→ **Work task**:
Drop the images. Copy every line below character for character.

++++++++++

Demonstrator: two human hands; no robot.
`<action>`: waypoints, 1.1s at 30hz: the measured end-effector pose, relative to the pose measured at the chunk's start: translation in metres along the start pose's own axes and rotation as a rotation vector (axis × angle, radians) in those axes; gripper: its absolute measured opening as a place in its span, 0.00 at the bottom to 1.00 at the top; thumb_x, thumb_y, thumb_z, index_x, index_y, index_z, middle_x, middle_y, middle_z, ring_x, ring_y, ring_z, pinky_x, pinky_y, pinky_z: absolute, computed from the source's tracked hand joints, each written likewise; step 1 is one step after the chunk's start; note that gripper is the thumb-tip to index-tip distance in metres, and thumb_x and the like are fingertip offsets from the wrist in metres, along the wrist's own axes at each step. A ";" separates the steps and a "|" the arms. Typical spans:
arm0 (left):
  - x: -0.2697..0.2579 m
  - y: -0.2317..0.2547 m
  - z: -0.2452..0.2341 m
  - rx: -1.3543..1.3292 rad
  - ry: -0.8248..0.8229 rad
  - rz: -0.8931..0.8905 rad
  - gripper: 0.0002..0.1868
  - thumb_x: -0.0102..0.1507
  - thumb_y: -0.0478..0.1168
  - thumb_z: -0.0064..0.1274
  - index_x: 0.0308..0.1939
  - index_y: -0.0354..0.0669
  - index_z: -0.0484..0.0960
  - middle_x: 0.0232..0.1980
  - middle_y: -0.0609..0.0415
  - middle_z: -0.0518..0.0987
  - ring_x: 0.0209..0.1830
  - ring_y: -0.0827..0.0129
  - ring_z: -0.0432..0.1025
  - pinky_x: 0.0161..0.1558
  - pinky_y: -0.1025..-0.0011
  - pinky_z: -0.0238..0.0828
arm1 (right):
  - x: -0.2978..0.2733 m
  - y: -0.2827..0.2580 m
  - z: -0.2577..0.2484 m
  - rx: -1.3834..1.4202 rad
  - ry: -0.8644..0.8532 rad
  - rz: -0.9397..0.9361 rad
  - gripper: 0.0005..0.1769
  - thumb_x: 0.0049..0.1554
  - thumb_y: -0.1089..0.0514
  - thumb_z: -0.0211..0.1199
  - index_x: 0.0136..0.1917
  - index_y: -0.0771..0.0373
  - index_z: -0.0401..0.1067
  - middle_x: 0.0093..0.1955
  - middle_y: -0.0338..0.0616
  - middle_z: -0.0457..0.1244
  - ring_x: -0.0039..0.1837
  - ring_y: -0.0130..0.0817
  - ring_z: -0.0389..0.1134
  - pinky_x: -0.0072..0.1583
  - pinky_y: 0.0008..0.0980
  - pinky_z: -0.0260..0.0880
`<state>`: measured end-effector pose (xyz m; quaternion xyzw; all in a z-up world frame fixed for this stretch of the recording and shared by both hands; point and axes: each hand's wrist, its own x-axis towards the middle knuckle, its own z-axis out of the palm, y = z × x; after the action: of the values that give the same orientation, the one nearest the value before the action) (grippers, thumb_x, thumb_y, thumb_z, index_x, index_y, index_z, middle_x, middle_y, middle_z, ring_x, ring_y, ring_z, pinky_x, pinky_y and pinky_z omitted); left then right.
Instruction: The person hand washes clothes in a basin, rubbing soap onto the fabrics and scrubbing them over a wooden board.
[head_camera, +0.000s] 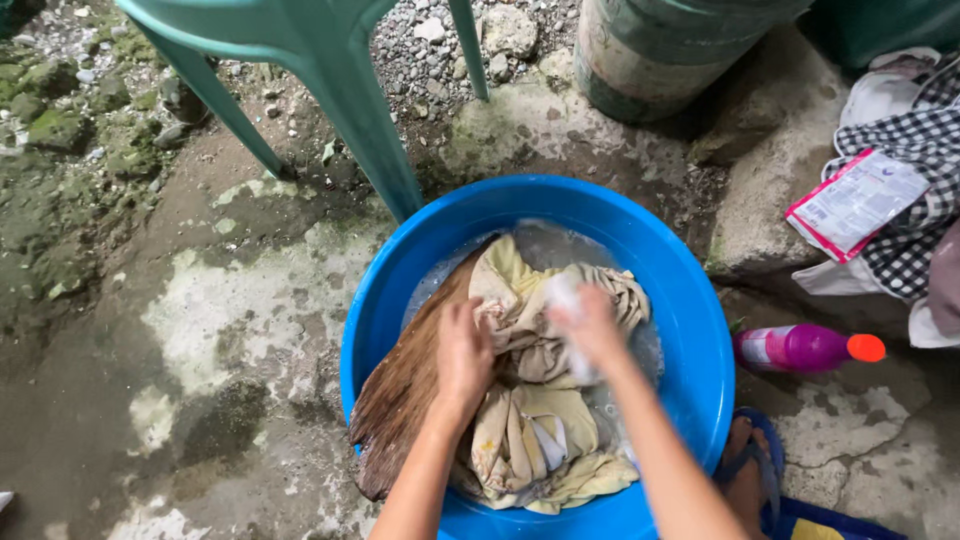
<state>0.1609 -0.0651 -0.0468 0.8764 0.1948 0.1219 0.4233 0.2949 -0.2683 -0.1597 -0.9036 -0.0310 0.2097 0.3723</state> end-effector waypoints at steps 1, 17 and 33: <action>-0.002 0.005 0.006 0.105 0.015 0.145 0.29 0.59 0.30 0.52 0.66 0.46 0.72 0.63 0.43 0.72 0.63 0.48 0.68 0.63 0.58 0.69 | 0.018 0.028 -0.018 -0.007 0.137 -0.136 0.39 0.50 0.40 0.74 0.66 0.65 0.69 0.69 0.64 0.60 0.69 0.56 0.63 0.67 0.47 0.64; 0.019 -0.036 0.086 0.002 -0.425 -0.209 0.29 0.69 0.61 0.50 0.45 0.37 0.89 0.38 0.43 0.84 0.43 0.49 0.81 0.49 0.58 0.76 | -0.060 -0.044 -0.078 0.490 -0.539 0.000 0.33 0.43 0.46 0.75 0.59 0.64 0.77 0.52 0.46 0.71 0.50 0.32 0.70 0.52 0.37 0.71; 0.030 0.125 -0.019 -0.980 -0.229 -0.199 0.07 0.63 0.41 0.58 0.40 0.42 0.85 0.38 0.61 0.80 0.39 0.78 0.73 0.41 0.75 0.72 | -0.132 -0.082 -0.174 0.488 -0.729 0.012 0.56 0.44 0.50 0.78 0.79 0.59 0.53 0.52 0.44 0.68 0.35 0.26 0.67 0.34 0.27 0.67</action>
<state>0.2098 -0.1093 0.0653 0.5598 0.1498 0.0611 0.8127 0.2533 -0.3518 0.0540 -0.6563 -0.1047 0.5183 0.5383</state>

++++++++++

→ **Output of the task**:
Demonstrator: two human hands; no robot.
`<action>`: waypoints, 1.1s at 30hz: the measured end-effector pose, relative to the pose measured at the chunk's start: translation in metres along the start pose's own axes and rotation as a rotation vector (axis × angle, radians) in those axes; gripper: its absolute measured opening as a place in its span, 0.00 at the bottom to 1.00 at the top; thumb_x, thumb_y, thumb_z, index_x, index_y, index_z, middle_x, middle_y, middle_z, ring_x, ring_y, ring_z, pinky_x, pinky_y, pinky_z: absolute, computed from the source's tracked hand joints, each written likewise; step 1 is one step after the chunk's start; note that gripper is the thumb-tip to index-tip distance in metres, and thumb_x and the like are fingertip offsets from the wrist in metres, along the wrist's own axes at each step. A ";" separates the steps and a "|" the arms. Typical spans:
arm0 (left):
  - x: -0.2697..0.2579 m
  - y: -0.2317..0.2547 m
  - z: -0.2452..0.2341 m
  - rx: -1.3543..1.3292 rad
  - ry: -0.8248..0.8229 rad
  - rz: -0.8931..0.8905 rad
  - gripper: 0.0002..0.1868
  - thumb_x: -0.0102..0.1507
  - thumb_y: -0.0478..0.1168
  - thumb_z: -0.0064..0.1274
  - index_x: 0.0308..0.1939
  - index_y: -0.0354..0.0669
  - index_z: -0.0484..0.0960
  - middle_x: 0.0232..0.1980
  - middle_y: -0.0609..0.0415
  - middle_z: -0.0518..0.0987
  - ring_x: 0.0209..0.1830
  - ring_y: -0.0827..0.0129
  - ring_z: -0.0432..0.1025
  - pinky_x: 0.0161..0.1558
  - pinky_y: -0.1025..-0.0011
  - pinky_z: -0.0238..0.0828
arm1 (right):
  - x: -0.2978..0.2733 m
  - y: -0.2827..0.2580 m
  - z: -0.2577..0.2484 m
  - rx: -1.3834..1.4202 rad
  - ry: -0.8644..0.8532 rad
  - rz: -0.9397..0.9361 rad
  - gripper: 0.0005..0.1769
  - thumb_x: 0.0049..0.1554
  - thumb_y: -0.1089..0.0514
  - thumb_z: -0.0211..0.1199
  - index_x: 0.0136..0.1917
  - index_y: -0.0771..0.0373
  - index_z: -0.0401..0.1067
  - middle_x: 0.0093..0.1955
  - middle_y: -0.0338..0.0616
  - middle_z: -0.0457..0.1244
  - ring_x: -0.0039..0.1837
  - ring_y: -0.0130..0.0817
  - ring_z: -0.0389..0.1134
  - pinky_x: -0.0072..0.1583
  - pinky_y: 0.0008..0.0980
  - pinky_z: -0.0260..0.0880
`<state>`: measured end-effector pose (xyz m; quaternion xyzw; all in a z-up world frame fixed for this stretch of the recording and shared by both hands; point and axes: each hand's wrist, its own x-axis towards the middle knuckle, its own z-axis out of the palm, y = z × x; after the action: of the values that give the same orientation, the one nearest the value before the action) (grippers, thumb_x, thumb_y, thumb_z, index_x, index_y, index_z, middle_x, middle_y, middle_z, ring_x, ring_y, ring_z, pinky_x, pinky_y and pinky_z omitted); left then right.
Instruction: The person hand washes clothes in a basin, rubbing soap onto the fabrics and scrubbing them over a wooden board.
[head_camera, +0.000s] 
<state>0.1609 -0.0651 -0.0468 0.8764 0.1948 0.1219 0.4233 0.2949 -0.2683 -0.1597 -0.9036 -0.0310 0.2097 0.3723</state> end-effector waypoints at steps 1, 17 and 33: <action>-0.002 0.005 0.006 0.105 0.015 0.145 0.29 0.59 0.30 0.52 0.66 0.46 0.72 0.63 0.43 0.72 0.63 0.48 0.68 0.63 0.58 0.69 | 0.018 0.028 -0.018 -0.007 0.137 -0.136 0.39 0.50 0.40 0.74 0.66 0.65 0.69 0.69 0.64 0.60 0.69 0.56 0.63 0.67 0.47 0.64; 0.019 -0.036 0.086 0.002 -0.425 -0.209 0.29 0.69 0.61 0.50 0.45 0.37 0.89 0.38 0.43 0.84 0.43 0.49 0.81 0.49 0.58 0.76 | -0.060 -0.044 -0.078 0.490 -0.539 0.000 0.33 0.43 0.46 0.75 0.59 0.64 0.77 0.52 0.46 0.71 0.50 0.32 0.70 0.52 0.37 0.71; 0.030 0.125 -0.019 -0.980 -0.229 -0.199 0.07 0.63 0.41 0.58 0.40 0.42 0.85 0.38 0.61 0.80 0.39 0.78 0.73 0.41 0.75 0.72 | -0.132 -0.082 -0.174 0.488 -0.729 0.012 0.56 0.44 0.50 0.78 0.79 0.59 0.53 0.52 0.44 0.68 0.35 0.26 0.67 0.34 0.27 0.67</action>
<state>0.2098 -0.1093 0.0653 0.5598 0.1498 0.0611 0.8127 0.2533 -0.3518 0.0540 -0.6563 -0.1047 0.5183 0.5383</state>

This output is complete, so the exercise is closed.